**Work request:** Print the whole listing, keeping every line exactly as given.

+ + + + + + +

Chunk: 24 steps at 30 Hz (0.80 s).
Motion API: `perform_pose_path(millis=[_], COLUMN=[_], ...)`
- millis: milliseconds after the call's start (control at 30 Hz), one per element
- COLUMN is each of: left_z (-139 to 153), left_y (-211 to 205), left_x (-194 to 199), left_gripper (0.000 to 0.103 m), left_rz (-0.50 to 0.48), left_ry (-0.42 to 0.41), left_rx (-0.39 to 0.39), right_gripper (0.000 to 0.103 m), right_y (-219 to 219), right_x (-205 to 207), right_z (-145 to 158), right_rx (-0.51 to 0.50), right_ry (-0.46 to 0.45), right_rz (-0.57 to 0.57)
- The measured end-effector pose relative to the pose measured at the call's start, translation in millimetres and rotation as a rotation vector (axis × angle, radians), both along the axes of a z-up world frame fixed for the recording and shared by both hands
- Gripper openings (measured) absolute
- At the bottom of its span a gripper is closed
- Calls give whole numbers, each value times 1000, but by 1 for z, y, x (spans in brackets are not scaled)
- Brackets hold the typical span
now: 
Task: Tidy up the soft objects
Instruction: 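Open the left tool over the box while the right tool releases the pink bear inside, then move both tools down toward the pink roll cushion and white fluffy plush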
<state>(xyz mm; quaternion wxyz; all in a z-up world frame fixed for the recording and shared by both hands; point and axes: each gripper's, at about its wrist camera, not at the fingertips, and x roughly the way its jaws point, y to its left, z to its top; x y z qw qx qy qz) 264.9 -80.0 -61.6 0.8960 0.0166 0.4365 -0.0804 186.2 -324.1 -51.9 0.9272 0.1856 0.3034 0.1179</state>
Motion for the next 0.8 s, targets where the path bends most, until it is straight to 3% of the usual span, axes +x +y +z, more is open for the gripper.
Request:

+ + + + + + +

**Solution:**
Chunk: 24 steps at 30 Hz (0.80 s).
Motion API: `perform_pose_path(millis=[_], COLUMN=[_], ...)`
- millis: milliseconds after the call's start (control at 30 Hz), one per element
- COLUMN is each of: left_z (-139 to 153), left_y (-211 to 205), left_x (-194 to 199), left_gripper (0.000 to 0.103 m), left_rz (-0.50 to 0.48), left_ry (-0.42 to 0.41), left_rx (-0.39 to 0.39), right_gripper (0.000 to 0.103 m), right_y (-219 to 219), right_x (-205 to 207), right_z (-145 to 158), right_rx (-0.51 to 0.50), right_ry (-0.46 to 0.45), right_rz (-0.57 to 0.57)
- The measured end-effector pose relative to the pose measured at the call's start, translation in millimetres and rotation as a rotation vector (axis × angle, radians), both along the axes of a z-up world frame fixed for the recording and shared by both hands
- Gripper openings (measured) absolute
- At the bottom of its span a gripper is closed
- Calls give whole numbers, each value times 1000, but by 1 for z, y, x (spans in brackets are not scaled)
- Brackets hold the typical span
now: 
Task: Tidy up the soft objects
Instruction: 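Open the left tool over the box while the right tool releases the pink bear inside, then move both tools down toward the pink roll cushion and white fluffy plush
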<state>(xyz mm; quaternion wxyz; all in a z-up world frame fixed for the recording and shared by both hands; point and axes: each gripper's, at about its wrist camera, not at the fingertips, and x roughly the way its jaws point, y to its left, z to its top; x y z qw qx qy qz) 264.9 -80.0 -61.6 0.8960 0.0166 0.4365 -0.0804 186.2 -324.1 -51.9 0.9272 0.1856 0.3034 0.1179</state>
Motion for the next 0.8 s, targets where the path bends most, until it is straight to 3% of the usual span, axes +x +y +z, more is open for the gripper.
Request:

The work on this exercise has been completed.